I also do traditional cask conditioning, but I rack beer to cask off of the fermenter about 1-2deg above FG and then second fermentation in the cask naturally conditions it.

I haven't ever bottle conditioned, but I know both of those techniques are not traditional for bottling. Though, cask is close.

1) in my current process, for many beer styles, crashing goal is to get all of the yeast to fall out of liquid... but that yeast is vital for second fermentation/conditioning in bottles. Do people just avoid the crashing step?

2) at larger scale, wondering if people crash all yeast out, but then reintroduce yeast when bottling so the amount of viable yeast can be measured/controlled?

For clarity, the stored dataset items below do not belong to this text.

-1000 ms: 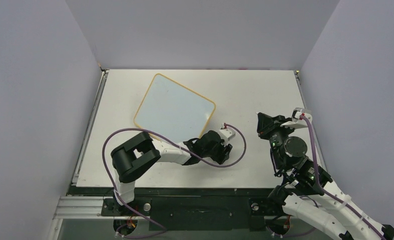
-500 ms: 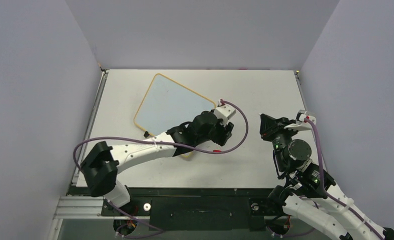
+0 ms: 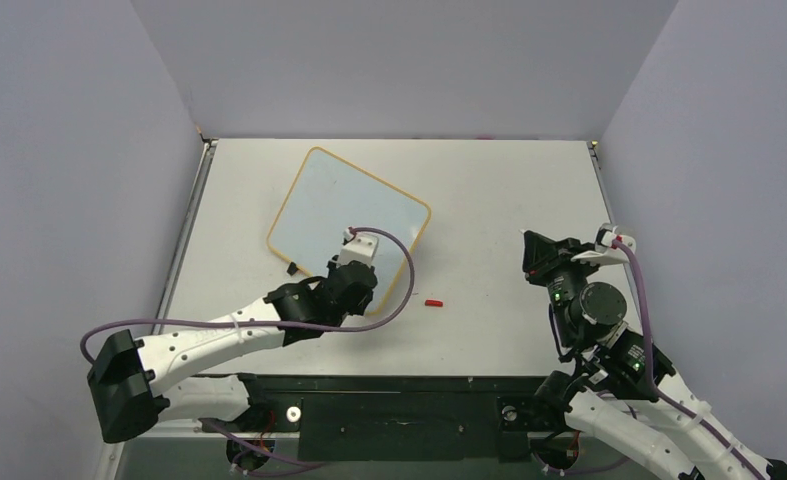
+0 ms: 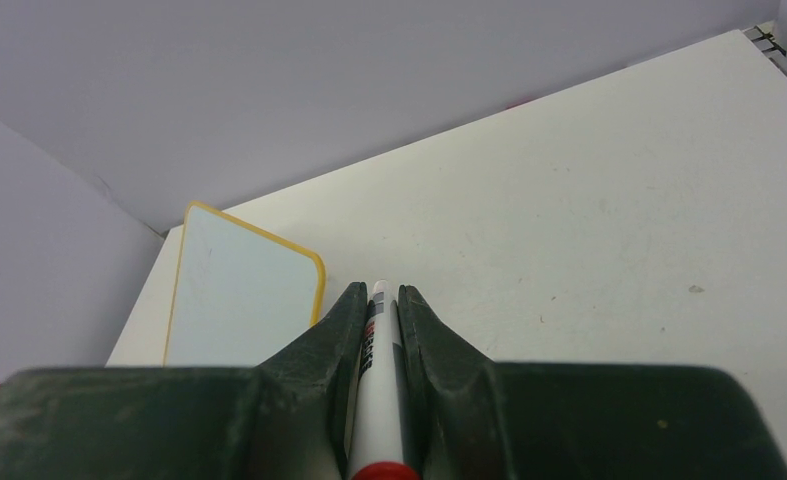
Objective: Write a sentence on the whiteboard
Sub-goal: Move the whiteboard to the center of the board.
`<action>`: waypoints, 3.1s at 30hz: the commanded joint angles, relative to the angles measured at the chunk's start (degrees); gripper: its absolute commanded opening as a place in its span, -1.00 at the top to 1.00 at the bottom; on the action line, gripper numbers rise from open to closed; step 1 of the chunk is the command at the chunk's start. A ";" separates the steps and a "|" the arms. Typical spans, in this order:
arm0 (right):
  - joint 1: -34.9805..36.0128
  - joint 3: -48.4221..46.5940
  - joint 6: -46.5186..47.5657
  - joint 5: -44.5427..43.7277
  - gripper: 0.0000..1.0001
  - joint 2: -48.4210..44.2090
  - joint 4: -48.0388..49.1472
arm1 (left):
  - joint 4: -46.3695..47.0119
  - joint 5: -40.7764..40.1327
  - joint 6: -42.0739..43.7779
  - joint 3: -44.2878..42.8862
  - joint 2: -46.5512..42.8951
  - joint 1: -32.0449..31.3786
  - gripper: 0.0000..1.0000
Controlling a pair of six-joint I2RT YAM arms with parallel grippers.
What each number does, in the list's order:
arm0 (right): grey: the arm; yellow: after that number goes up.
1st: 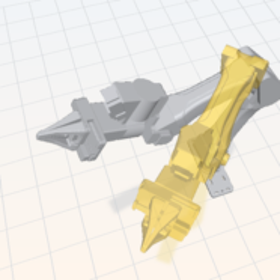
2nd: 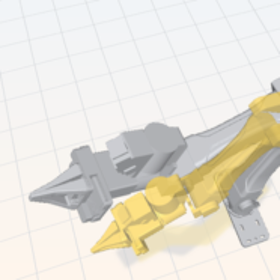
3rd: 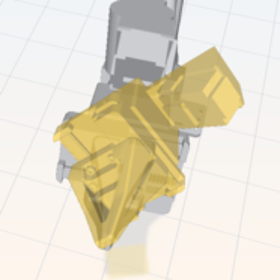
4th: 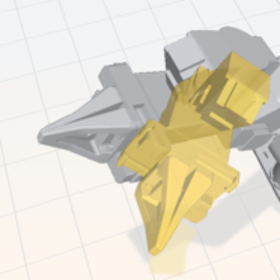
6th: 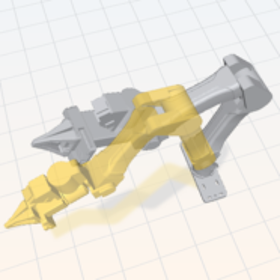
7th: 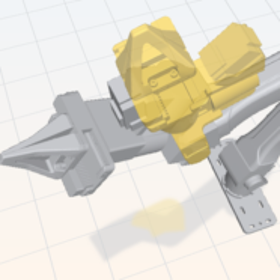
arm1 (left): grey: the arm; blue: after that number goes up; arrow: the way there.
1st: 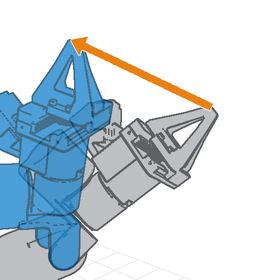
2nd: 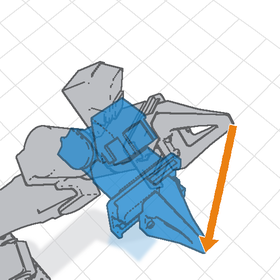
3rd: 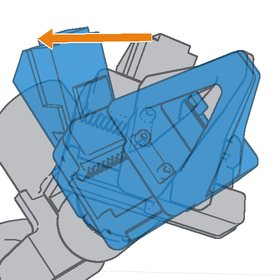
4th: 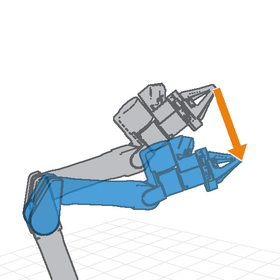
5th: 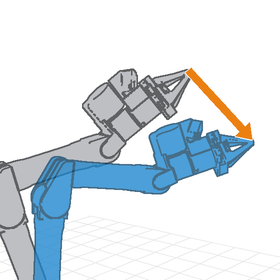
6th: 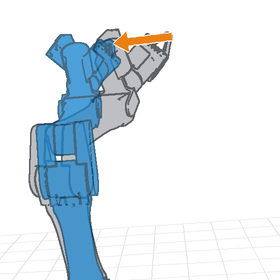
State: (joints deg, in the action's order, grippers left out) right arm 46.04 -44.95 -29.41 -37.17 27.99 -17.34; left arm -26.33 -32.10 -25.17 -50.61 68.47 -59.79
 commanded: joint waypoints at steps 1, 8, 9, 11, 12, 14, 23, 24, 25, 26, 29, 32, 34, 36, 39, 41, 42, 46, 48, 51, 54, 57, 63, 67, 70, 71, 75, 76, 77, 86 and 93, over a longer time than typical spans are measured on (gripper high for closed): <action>-0.56 0.06 -0.51 0.96 1.00 1.19 0.26 | -5.57 -6.41 -10.05 4.56 -5.39 2.62 0.39; -0.56 -0.30 -0.81 1.70 1.00 2.37 0.59 | -2.20 -1.82 -17.05 13.71 -10.38 8.71 0.30; -0.52 -0.31 -0.86 1.68 1.00 2.50 0.62 | -0.16 -1.32 -17.82 14.76 -10.90 9.03 0.27; -0.56 -0.13 -0.97 1.85 1.00 2.72 0.85 | 3.51 -0.79 -19.59 18.00 -11.21 9.78 0.26; -0.54 -0.09 -0.94 1.99 1.00 2.88 0.92 | 4.73 -0.61 -20.52 19.87 -11.13 10.44 0.26; -0.53 -0.12 -0.98 2.20 1.00 3.26 1.02 | 7.50 -0.52 -22.03 21.75 -10.33 11.36 0.27; -0.57 -0.02 -0.74 2.60 1.00 3.80 1.05 | 14.78 -6.56 -24.31 23.18 -3.14 13.65 0.55; -0.53 -0.04 -0.67 2.61 1.00 3.98 1.02 | 15.05 -7.25 -24.35 22.79 -1.62 13.69 0.56; -0.52 -0.05 -0.57 2.75 1.00 3.99 1.07 | 15.19 -7.57 -24.39 21.99 -0.90 13.83 0.59; -0.54 -0.05 -0.50 2.73 1.00 4.09 1.03 | 15.46 -8.03 -24.53 21.62 0.81 13.83 0.62; -0.56 0.03 -0.35 2.65 1.00 3.99 1.01 | 18.18 -8.16 -24.90 21.38 4.44 13.84 0.70; -0.52 0.12 0.05 2.59 1.00 3.86 1.06 | 23.15 -7.94 -24.84 21.95 8.01 13.84 0.75; -0.56 0.08 0.36 2.62 1.00 3.84 0.92 | 27.49 -7.19 -23.84 22.79 9.54 13.85 0.76; -0.52 -0.08 0.71 2.53 1.00 3.78 0.66 | 29.47 -7.00 -23.30 22.75 11.29 13.85 0.77; -0.60 -0.15 0.97 2.39 1.00 3.41 0.37 | 32.82 -6.77 -22.14 22.66 14.24 13.85 0.78; -0.52 0.03 1.16 2.30 1.00 3.26 0.30 | 35.46 -5.61 -21.14 22.90 15.61 13.75 0.80; -0.52 0.03 1.22 2.06 1.00 3.20 0.27 | 36.12 -5.30 -20.75 22.85 16.02 13.39 0.81; -0.60 0.14 1.62 1.66 1.00 2.99 0.04 | 38.89 -5.11 -19.92 21.80 18.79 10.70 0.81; -0.60 0.17 1.77 1.50 1.00 2.94 0.05 | 39.78 -3.88 -20.06 20.52 20.89 9.98 0.81; -0.67 0.17 1.99 1.29 1.00 2.88 -0.05 | 40.87 -2.31 -20.46 17.73 23.73 7.87 0.81; -0.69 0.13 2.34 0.98 1.00 2.74 -0.26 | 41.64 -1.64 -20.97 15.02 27.30 5.84 0.81; -0.69 -0.04 2.61 0.52 1.00 2.40 -0.61 | 42.09 0.13 -22.31 11.13 30.69 4.46 0.81; -0.90 0.01 2.99 -0.15 1.00 1.50 -1.53 | 44.60 2.69 -22.20 4.70 38.04 2.95 0.81; -0.86 0.04 3.40 -0.72 1.00 0.78 -2.36 | 46.36 3.64 -20.30 0.77 41.69 2.91 0.81; -0.93 -0.02 3.75 -1.28 1.00 0.19 -2.94 | 46.51 4.07 -18.16 -3.15 44.24 2.89 0.81; -0.99 0.02 3.94 -1.35 1.00 0.12 -2.99 | 46.52 4.15 -17.63 -3.96 45.25 2.91 0.81; -1.19 -0.10 4.49 -1.86 1.00 -0.27 -3.42 | 46.33 4.80 -14.76 -8.41 47.68 2.84 0.80; -1.19 -0.12 4.56 -1.99 1.00 -0.25 -3.54 | 46.43 5.05 -13.99 -9.23 47.83 2.77 0.80; -1.16 -0.20 4.76 -2.05 1.00 -0.16 -3.56 | 47.02 5.58 -13.57 -9.37 47.80 2.58 0.80; -1.25 -0.88 4.89 -1.94 1.00 0.28 -3.79 | 42.50 15.08 -6.36 -8.56 38.68 0.94 0.51; -1.27 -2.17 4.68 0.21 1.00 1.12 -3.58 | 28.93 15.97 1.20 -9.55 25.15 0.96 0.07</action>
State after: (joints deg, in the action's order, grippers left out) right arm 45.28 -44.97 -25.50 -38.11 28.29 -21.32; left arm 11.07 -17.54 -30.11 -57.36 103.15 -59.11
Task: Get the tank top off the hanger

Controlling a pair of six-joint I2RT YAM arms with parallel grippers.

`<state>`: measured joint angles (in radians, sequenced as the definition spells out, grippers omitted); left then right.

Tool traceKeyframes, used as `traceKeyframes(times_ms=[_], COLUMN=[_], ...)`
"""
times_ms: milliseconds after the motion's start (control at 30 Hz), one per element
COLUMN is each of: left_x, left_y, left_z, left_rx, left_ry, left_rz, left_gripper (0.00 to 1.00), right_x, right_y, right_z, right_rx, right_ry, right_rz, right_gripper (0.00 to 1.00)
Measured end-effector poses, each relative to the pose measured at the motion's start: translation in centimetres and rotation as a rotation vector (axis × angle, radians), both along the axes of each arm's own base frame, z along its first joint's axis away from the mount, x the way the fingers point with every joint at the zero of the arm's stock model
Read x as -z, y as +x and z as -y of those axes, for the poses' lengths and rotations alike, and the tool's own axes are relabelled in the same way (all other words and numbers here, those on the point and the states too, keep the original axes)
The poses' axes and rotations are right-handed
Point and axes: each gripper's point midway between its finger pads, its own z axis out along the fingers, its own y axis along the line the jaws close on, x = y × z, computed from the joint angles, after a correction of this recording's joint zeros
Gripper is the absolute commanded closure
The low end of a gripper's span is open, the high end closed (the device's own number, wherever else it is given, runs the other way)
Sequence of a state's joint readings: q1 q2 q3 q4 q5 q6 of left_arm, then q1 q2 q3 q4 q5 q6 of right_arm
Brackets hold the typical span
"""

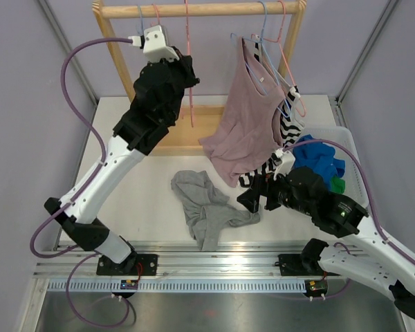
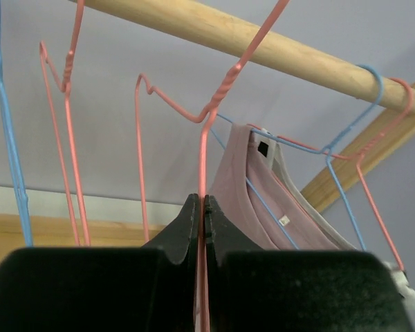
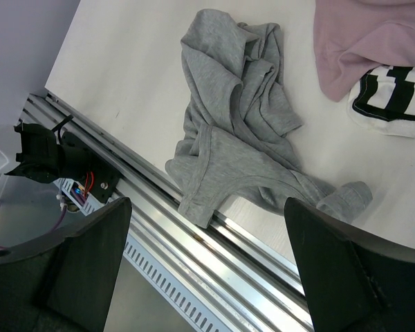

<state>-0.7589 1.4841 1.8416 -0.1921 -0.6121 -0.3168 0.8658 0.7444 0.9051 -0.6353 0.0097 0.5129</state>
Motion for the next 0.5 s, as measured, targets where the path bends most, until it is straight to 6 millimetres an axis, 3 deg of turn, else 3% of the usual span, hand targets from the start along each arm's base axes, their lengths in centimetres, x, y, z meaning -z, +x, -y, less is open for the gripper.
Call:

2) for 12/16oz bottles, have people had success with drops? I'm worried about over sweetening or under carbonating?

Thoughts?
 
When I was bottling I never had an instance where a cold-crashed beer didn't carb.
There was always enough yeast left in suspension to do the job...

Cheers!
 
When I rack my beer into the bottling bucket a small amount of yeast gets sucked into my autosyphon from the trub layer. Even if it was just incidental I'm sure that it is enough to ferment the small amount of extremely fermentable sugar that is used for priming. I have used drops as well and they work. No need to worry about sweetening with priming sugar like table sugar or corn sugar. All the sugar is consumed and converted to alcohol and CO2. Dry malt when used to prime would add body and sweetness but probably not enough to notice.
 
Thanks! I know I'm over thinking this...

I'm thinking I might as well skip the fining and crashing steps since second fermentation/conditioning will need to be warmer anyway. Most basic homebrew instructions don't include a crash until it's already bottled and conditioned. Usually hop/trub has all fallen out during fermentation. So I'm thinking I'll just add my sugar to the brite tank first (sorta like a bottling bucket), racking from fermenter over the top of it and then bottling from there... all at ferm temp.
 
The nice thing about crashing first is the sediment in the bottles is minimal; just a very thin layer of yeast at the bottom of the bottle. Not a huge fan of 1/4" layers of sludge in the bottom of bottles and having that much 'stuff' at the bottom will negatively affect the shelf life.